What you should do:
Repeat exactly, and only, the lines from the line bearing "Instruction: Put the" through the end of the material. Do not copy the pictures.
[Opening Dataset section section]
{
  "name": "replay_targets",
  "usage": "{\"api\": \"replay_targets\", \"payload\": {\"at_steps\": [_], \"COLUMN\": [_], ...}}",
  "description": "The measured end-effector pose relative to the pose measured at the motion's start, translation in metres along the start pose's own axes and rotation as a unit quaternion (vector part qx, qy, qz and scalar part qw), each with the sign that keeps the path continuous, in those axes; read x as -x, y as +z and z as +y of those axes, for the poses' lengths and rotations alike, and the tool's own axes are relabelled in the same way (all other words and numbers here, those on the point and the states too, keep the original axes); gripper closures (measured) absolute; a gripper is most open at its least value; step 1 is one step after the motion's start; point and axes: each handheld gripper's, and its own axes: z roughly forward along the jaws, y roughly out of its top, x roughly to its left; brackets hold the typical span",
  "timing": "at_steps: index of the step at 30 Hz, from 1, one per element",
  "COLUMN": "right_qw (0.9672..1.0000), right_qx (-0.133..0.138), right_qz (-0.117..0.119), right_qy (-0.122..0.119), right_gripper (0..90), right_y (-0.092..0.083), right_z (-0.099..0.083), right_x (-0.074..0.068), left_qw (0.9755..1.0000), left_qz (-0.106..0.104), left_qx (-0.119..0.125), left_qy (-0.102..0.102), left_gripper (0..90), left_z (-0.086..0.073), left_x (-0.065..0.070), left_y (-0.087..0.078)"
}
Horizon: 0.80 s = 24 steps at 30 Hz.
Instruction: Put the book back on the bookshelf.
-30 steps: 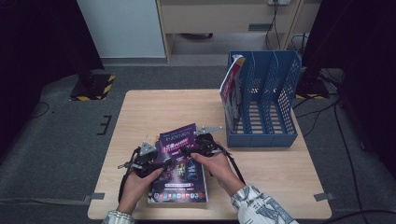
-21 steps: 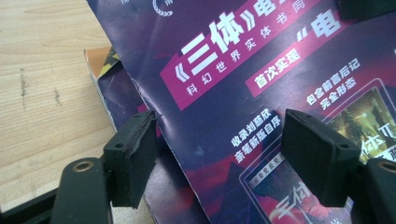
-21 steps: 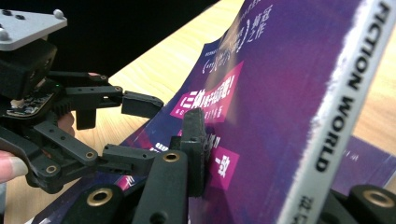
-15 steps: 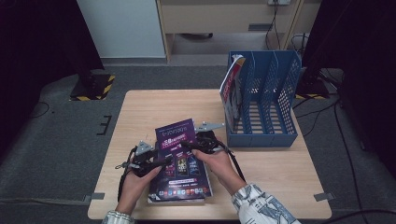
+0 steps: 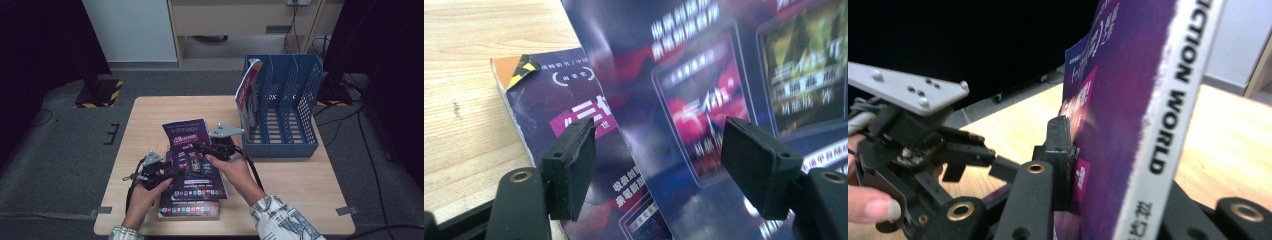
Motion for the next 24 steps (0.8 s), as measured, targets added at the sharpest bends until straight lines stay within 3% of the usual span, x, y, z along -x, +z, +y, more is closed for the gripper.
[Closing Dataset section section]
Answer to the exercise:
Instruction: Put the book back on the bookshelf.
-30 steps: 
-21 steps: 
-21 steps: 
-15 steps: 
+0 steps: 
Motion for the next 24 steps (0.8 s), as measured, targets added at the sharpest bends until straight lines stay within 3% of the usual span, x, y, z along -x, +z, +y, more is closed for the gripper.

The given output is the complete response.